İki farklı kaynak popülasyondan gelen farklı aileleri yetiştirdiğim bir deney yaptım. Her aileye iki tedaviden biri verildi. Deneyden sonra her bireyin çeşitli özelliklerini ölçtüm. Tedavinin veya kaynağın etkisinin yanı sıra etkileşimlerini de test etmek için, rastgele faktör olarak ailesi ile doğrusal bir karma etki modeli kullandım, yani
lme(fixed=Trait~Treatment*Source,random=~1|Family,method="ML")Şimdiye kadar çok iyi, Şimdi göreli varyans bileşenlerini, yani tedavinin veya kaynağın yanı sıra etkileşim tarafından açıklanan varyasyon yüzdesini hesaplamalıyım.
Rastgele bir etki olmadan, her faktörün açıkladığı varyansı hesaplamak için karelerin toplamlarını (SS) kolayca kullanabilirim. Ancak karışık bir model için (ML tahmini ile), SS yoktur, bu nedenle, varyansı tahmin etmek için Tedavi ve Kaynağı rastgele etkiler olarak da kullanabileceğimi düşündüm, yani
lme(fixed=Trait~1,random=~(Treatment*Source)|Family, method="REML")Ancak, bazı durumlarda, lme birleşmez, bu nedenle lme4 paketinden lmer kullandım:
lmer(Trait~1+(Treatment*Source|Family),data=DATA)Özet işlevini kullanarak modeldeki varyansları ayıkladığımda:
model<-lmer(Trait~1+(Treatment*Source|Family),data=regrexpdat)
results<-VarCorr(model)
variances<-results[,3]
VarCorr işlevi ile aynı değerleri alıyorum. Toplamı toplam varyasyon olarak alarak varyasyonun gerçek yüzdesini hesaplamak için bu değerleri kullanırım.

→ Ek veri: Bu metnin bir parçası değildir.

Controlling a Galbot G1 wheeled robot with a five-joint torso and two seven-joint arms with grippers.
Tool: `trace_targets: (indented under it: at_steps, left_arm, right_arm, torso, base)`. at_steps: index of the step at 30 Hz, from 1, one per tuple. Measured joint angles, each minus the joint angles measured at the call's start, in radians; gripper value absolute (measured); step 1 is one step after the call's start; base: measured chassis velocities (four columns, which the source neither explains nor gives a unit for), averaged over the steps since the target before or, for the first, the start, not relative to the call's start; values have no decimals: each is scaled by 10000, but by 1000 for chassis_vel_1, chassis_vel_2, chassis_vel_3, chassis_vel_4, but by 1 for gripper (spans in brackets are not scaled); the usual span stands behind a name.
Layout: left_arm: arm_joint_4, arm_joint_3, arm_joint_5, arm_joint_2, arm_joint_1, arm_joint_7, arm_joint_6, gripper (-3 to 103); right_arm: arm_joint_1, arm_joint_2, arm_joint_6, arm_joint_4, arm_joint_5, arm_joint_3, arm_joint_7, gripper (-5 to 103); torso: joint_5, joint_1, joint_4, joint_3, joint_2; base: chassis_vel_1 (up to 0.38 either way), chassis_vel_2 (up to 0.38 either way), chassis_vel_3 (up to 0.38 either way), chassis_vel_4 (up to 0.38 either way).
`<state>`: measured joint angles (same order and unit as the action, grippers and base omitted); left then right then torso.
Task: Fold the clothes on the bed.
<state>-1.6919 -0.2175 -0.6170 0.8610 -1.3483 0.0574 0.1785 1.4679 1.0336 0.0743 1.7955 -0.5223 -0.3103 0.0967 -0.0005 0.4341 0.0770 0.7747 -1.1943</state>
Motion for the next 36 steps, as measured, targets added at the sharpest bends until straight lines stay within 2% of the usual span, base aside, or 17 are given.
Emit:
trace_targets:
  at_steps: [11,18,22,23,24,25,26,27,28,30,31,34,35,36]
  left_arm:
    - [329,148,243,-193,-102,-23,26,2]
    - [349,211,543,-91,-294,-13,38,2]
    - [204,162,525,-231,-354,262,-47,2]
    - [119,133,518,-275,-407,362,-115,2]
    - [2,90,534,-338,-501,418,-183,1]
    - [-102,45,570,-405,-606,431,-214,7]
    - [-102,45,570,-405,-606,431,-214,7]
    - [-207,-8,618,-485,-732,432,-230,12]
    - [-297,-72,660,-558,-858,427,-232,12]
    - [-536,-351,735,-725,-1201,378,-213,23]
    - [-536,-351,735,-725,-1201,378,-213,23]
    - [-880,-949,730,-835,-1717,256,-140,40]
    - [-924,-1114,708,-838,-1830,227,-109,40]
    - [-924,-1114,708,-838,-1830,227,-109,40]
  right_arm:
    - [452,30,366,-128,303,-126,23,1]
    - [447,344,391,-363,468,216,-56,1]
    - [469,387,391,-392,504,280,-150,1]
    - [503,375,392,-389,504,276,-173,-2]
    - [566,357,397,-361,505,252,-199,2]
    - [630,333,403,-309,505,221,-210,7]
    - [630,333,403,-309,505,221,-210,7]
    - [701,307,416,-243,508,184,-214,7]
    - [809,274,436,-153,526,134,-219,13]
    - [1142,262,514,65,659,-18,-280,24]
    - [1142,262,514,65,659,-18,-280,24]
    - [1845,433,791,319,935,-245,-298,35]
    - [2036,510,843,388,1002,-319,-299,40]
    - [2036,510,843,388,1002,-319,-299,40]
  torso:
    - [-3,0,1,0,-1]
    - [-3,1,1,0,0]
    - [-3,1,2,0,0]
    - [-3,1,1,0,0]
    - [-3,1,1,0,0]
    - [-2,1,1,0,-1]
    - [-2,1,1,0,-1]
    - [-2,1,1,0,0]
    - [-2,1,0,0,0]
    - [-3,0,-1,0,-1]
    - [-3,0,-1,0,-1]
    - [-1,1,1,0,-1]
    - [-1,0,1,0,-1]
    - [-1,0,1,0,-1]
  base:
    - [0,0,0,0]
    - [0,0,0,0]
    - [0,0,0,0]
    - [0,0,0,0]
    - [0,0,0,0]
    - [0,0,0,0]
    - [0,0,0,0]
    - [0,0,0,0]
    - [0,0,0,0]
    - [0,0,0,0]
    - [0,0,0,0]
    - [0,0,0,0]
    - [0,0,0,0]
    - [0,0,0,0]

Mücadele ettiğim yer, ilk lme modelinden (tedavi ve kaynak sabit etkilerle) ve varyans bileşenlerini tahmin etmek için rastgele modelden (tedavi ve rastgele etki olarak kaynak ile) sonuçların yorumlanmasıdır. Çoğu durumda, her bir faktör tarafından açıklanan varyans yüzdesinin sabit etkinin önemine karşılık gelmediğini görüyorum.

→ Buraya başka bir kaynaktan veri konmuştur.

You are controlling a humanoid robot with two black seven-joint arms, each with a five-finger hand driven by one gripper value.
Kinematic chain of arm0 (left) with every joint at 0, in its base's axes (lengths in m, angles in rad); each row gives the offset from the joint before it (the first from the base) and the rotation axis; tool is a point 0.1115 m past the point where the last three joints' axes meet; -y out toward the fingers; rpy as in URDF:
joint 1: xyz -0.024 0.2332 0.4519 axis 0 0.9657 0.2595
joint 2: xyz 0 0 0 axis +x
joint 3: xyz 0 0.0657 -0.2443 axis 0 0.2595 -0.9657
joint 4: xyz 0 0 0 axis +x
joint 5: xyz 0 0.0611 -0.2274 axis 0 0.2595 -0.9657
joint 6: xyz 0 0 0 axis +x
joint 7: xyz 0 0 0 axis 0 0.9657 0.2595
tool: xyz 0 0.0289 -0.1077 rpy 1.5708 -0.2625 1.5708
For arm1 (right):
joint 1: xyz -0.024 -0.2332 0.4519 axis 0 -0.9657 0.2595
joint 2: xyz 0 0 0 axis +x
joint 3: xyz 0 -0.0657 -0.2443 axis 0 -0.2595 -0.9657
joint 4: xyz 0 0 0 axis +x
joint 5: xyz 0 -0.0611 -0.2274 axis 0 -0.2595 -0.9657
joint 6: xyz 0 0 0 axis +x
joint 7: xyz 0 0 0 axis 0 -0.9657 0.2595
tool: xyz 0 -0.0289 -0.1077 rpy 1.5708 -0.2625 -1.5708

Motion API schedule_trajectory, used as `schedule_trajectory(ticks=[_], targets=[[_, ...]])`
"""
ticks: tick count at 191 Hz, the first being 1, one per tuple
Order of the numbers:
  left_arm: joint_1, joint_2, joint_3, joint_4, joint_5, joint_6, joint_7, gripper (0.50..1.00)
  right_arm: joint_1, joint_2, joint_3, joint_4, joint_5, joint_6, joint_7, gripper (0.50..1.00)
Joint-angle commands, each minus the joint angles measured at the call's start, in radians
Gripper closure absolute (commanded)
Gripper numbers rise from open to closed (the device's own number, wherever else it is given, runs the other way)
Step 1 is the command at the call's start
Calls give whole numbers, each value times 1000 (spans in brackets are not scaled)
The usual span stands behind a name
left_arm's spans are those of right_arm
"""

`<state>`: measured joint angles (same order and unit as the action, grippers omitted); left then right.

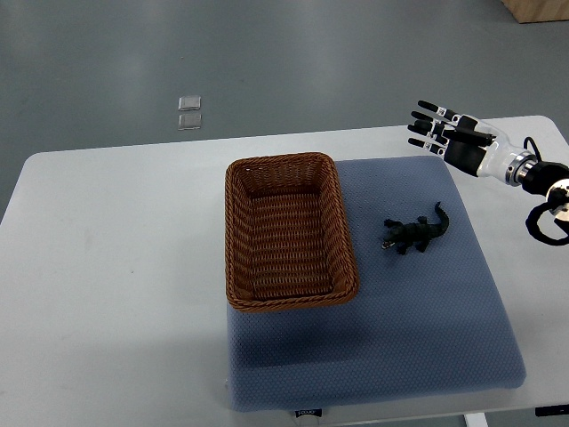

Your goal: Place crocodile in brown basket with right hand

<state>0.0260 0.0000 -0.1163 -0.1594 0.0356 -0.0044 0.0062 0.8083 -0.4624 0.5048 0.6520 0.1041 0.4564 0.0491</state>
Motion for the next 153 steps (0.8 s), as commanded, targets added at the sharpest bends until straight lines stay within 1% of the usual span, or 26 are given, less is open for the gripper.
schedule_trajectory(ticks=[1, 153], targets=[[0, 0, 0, 1, 0, 1, 0, 500, 0, 1, 0, 0, 0, 1, 0, 560], [-6, 0, 4, 14, 0, 3, 1, 500, 2, -12, 0, 0, -9, -5, 6, 560]])
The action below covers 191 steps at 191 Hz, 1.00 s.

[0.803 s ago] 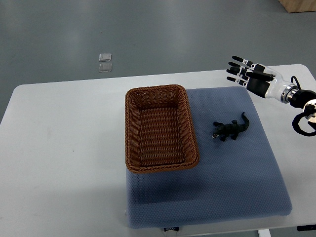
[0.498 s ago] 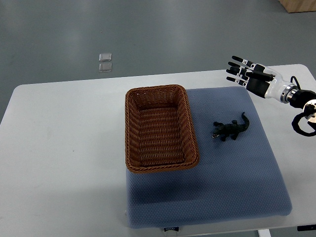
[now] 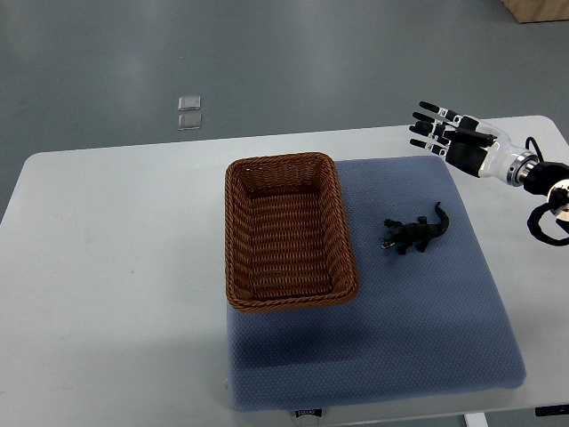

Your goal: Place crocodile in brown basket with right hand

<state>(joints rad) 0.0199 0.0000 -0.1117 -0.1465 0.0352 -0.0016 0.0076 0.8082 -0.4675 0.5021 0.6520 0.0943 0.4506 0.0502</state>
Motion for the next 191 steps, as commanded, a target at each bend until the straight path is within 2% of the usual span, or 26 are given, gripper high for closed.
schedule_trajectory(ticks=[1, 35, 70, 113, 161, 191], targets=[[0, 0, 0, 1, 0, 0, 0, 500, 2, -6, 3, 0, -1, 2, 7, 560], [0, 0, 0, 1, 0, 0, 0, 500, 8, -11, 3, -2, -19, 14, 14, 562], [0, 0, 0, 1, 0, 0, 0, 500, 9, -8, 6, -2, -85, 31, 56, 562], [0, 0, 0, 1, 0, 0, 0, 500, 9, -13, 3, -3, -134, 43, 65, 562], [0, 0, 0, 1, 0, 0, 0, 500, 23, -34, 12, -8, -360, 68, 175, 566], [0, 0, 0, 1, 0, 0, 0, 500, 42, -49, 15, 0, -423, 66, 194, 566]])
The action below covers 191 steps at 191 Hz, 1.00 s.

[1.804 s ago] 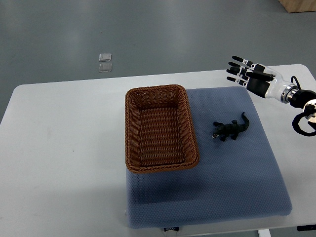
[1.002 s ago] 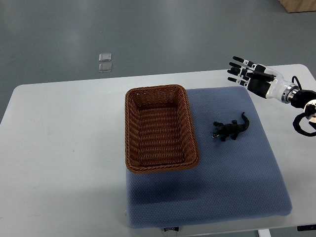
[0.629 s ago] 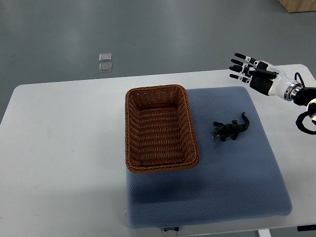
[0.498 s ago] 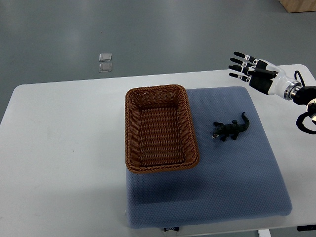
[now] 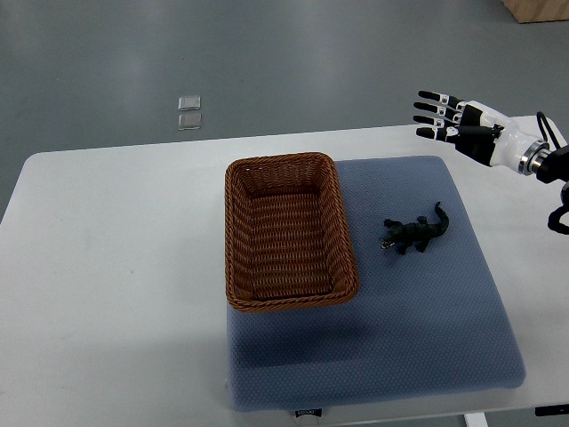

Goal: Place crocodile in brown basket with right hand
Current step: 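Move the right hand over the brown toy crocodile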

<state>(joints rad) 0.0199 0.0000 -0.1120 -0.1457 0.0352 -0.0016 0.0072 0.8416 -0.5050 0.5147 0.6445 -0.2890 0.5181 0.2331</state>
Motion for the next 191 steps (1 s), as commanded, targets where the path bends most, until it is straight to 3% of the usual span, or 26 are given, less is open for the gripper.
schedule_trajectory(ticks=[1, 22, 73, 161, 191], targets=[[0, 0, 0, 0, 0, 0, 1, 500, 8, -12, 2, 7, -39, -1, 11, 566], [0, 0, 0, 0, 0, 0, -1, 500, 11, -24, 1, 23, -116, 0, 29, 566], [0, 0, 0, 0, 0, 0, 1, 500, 39, -69, -2, 90, -459, -29, 163, 568], [0, 0, 0, 0, 0, 0, 1, 500, 60, -99, -15, 244, -858, -112, 201, 568], [0, 0, 0, 0, 0, 0, 1, 500, 60, -107, -16, 290, -1070, -112, 278, 566]])
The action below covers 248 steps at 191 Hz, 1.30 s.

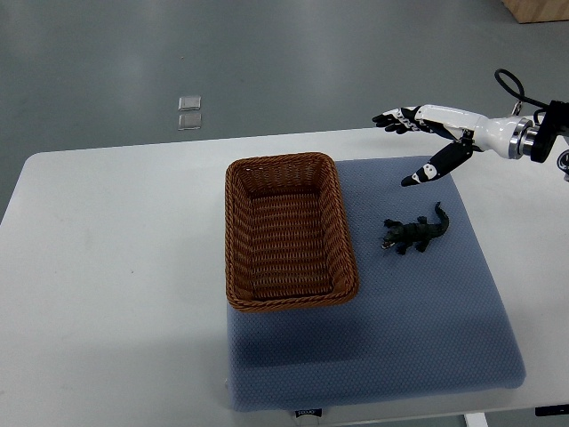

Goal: Place crocodile in brown basket with right hand
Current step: 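Move the right hand over the brown toy crocodile, then lower the right hand and close its fingers around the crocodile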

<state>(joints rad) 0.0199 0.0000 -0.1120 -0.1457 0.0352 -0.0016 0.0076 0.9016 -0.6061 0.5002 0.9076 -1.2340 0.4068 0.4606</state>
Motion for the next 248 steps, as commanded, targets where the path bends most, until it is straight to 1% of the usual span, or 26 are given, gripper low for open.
schedule_trajectory(ticks=[1, 23, 41, 61, 101, 138, 176, 206, 248], targets=[[0, 0, 0, 0, 0, 0, -1, 500, 0, -9, -3, 30, -139, 0, 56, 566], [0, 0, 0, 0, 0, 0, 0, 500, 2, -35, -35, 60, -245, -11, 121, 566], [0, 0, 0, 0, 0, 0, 0, 500, 2, -40, -81, 71, -309, -69, 150, 566], [0, 0, 0, 0, 0, 0, -1, 500, 2, -54, -135, 74, -386, -123, 150, 566], [0, 0, 0, 0, 0, 0, 0, 500, 7, -67, -226, 79, -509, -289, 150, 566], [0, 0, 0, 0, 0, 0, 0, 500, 10, -67, -278, 79, -567, -399, 150, 566], [0, 0, 0, 0, 0, 0, -1, 500, 2, -63, -302, 71, -590, -491, 150, 566], [0, 0, 0, 0, 0, 0, -1, 500, 0, -60, -327, 50, -617, -517, 150, 566], [0, 0, 0, 0, 0, 0, 0, 500, 3, -54, -354, 20, -634, -523, 150, 566]])
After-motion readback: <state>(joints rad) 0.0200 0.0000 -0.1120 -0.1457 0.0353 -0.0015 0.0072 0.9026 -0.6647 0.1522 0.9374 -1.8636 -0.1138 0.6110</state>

Örneğin, HD özelliği için, Başlangıç lme, etkileşim için bir eğilimin yanı sıra Tedavi için de bir öneme sahiptir. Geriye dönük bir prosedür kullanarak, Tedavinin önemli bir eğilime yakın olduğunu görüyorum. Ancak, varyans bileşenlerini tahmin ederken, Kaynak'ın toplam varyansın% 26.7'sine kadar olan en yüksek varyansa sahip olduğunu düşünüyorum.
Lme:
anova(lme(fixed=HD~as.factor(Treatment)*as.factor(Source),random=~1|as.factor(Family),method="ML",data=test),type="m")
numDF denDF F-value p-value
(Intercept) 1 426 0.044523 0.8330
as.factor(Treatment) 1 426 5.935189 0.0153
as.factor(Source) 1 11 0.042662 0.8401
as.factor(Treatment):as.factor(Source) 1 426 3.754112 0.0533
Ve lmer:
summary(lmer(HD~1+(as.factor(Treatment)*as.factor(Source)|Family),data=regrexpdat))
Linear mixed model fit by REML
Formula: HD ~ 1 + (as.factor(Treatment) * as.factor(Source) | Family)
Data: regrexpdat
AIC BIC logLik deviance REMLdev
-103.5 -54.43 63.75 -132.5 -127.5
Random effects:
Groups Name Variance Std.Dev. Corr
Family (Intercept) 0.0113276 0.106431
as.factor(Treatment) 0.0063710 0.079819 0.405
as.factor(Source) 0.0235294 0.153393 -0.134 -0.157
as.factor(Treatment)L:as.factor(Source) 0.0076353 0.087380 -0.578 -0.589 -0.585
Residual 0.0394610 0.198648
Number of obs: 441, groups: Family, 13
Fixed effects:
Estimate Std. Error t value
(Intercept) -0.02740 0.03237 -0.846
Dolayısıyla sorum şu, yaptığım doğru mu? Veya her bir faktör (yani Tedavi, Kaynak ve etkileşimleri) tarafından açıklanan varyans miktarını tahmin etmek için başka bir yol kullanmalı mıyım. Örneğin, etki boyutları daha uygun bir yol olabilir mi?